ML : Oui, d'autant que plusieurs Etats, comme ceux formant le groupe de l'Ombrelle sont opposés à l'adoption d'un traité international qui contiendrait les contributions nationales. L'accord pourrait donc également prendre la forme d'une série de décisions de la COP. Il pourrait aussi donner lieu à un document de simple information du secrétariat de la Convention cadre des Nations unies pour le climat (Ccnucc), comme dans le cas des promesses de réduction des émissions faites par les Etats à la suite de la conférence de Copenhague.

AE : Des clauses de révision peuvent-elles être prévues dans l'accord ?

ML : C'est le grand défi. Afin d'augmenter graduellement le niveau d'ambition de l'accord de Paris, les engagements des Etats devraient être adaptables au fur et à mesure de l'évolution des connaissances scientifiques, en particulier des rapports du groupe d'experts intergouvernemental sur l'évolution du climat (Giec), et de leur engagement politique et économique sur le sujet. Les contributions nationales pourraient être révisées périodiquement selon un nombre déterminé de périodes pluriannuelles ou par cycle de cinq ans de façon plus pérenne. Le format de cette flexibilité temporelle de l'accord n'a pas encore été arrêté.

AE : Comment le respect de l'accord peut-il être contrôlé ?

ML : L'autorité de contrôle peut être mise en place par le traité international lui-même. Le contrôle est une question épineuse : s'agira-t-il d'un mécanisme de contrôle à l'échelle internationale ou d'un système moins contraignant de vérification et rapports établis au niveau national (MRV) ? De nombreux Etats souhaitent limiter l'étendue de ce contrôle et refusent tout mécanisme de sanction. Il passera donc plutôt par un système de reporting auprès du secrétariat de la Ccnucc.
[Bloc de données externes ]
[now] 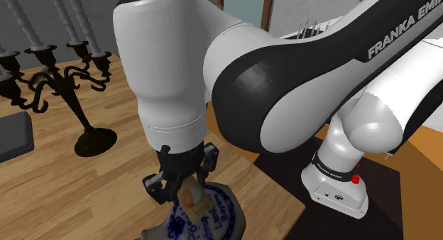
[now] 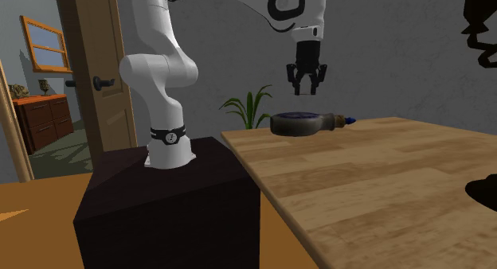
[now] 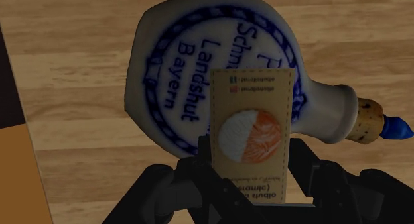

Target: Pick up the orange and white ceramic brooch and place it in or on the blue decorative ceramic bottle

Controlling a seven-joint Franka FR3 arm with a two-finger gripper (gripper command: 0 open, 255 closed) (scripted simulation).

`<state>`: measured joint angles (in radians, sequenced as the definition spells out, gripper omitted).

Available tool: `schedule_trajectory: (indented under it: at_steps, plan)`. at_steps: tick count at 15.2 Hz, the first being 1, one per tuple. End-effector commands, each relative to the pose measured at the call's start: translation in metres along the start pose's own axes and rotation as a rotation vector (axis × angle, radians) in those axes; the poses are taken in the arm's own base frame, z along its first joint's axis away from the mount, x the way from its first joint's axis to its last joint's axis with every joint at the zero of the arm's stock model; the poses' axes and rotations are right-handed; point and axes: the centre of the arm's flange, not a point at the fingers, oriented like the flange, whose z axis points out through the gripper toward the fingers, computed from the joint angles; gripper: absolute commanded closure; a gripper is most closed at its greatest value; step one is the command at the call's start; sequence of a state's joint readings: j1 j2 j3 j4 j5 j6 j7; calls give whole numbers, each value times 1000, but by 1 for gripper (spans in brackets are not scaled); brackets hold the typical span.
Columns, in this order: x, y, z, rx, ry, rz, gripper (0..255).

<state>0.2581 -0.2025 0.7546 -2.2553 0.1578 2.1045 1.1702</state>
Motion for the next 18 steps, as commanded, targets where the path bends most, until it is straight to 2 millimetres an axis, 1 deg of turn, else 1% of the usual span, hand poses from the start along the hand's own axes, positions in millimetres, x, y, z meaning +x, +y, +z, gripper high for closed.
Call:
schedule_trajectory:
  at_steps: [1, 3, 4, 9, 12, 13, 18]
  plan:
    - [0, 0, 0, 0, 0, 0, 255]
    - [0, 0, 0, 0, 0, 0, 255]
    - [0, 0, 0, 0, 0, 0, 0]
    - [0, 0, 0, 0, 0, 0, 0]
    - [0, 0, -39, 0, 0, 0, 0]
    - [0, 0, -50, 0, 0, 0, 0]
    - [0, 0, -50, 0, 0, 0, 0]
La Cour internationale de justice peut aussi trancher les différends entre Etats, mais il s'agit d'une juridiction non spécialisée, dont les jugements ne sont obligatoires que pour les Etats qui y ont consenti. A ce jour, la CIJ n'a jamais été saisie d'un différend basé sur les traités internationaux sur le climat.

AE : Comment s'articulent les accords bilatéraux, tels que celui signé par la Chine et les Etats-Unis, avec les accords multilatéraux ?

ML : Il n'y a pas d'articulation obligatoire au niveau international. En revanche, chaque Etat signataire doit s'assurer au niveau national qu'il n'existe pas de contradiction entre les différents traités qu'il signe.

AE : Peut-on faire appel à d'autres mécanismes que les relations interétatiques ?

ML : Le processus de négociations n'est plus seulement interétatique. Il existe des initiatives parallèles, dans le cadre du G8, du G20, de l'OMC, lors de sommets du FMI, ou des ententes politiques, des partenariats public/privé qui concourent à la prise de conscience collective. On se dirige vers une approche polycentrique plutôt qu'impulsée par le seul cadre Onusien. La diversité des participants à la Conférence de Paris illustre cette diversification, avec l'implication des entreprises et des acteurs territoriaux infra-étatiques dans le processus de négociation par exemple.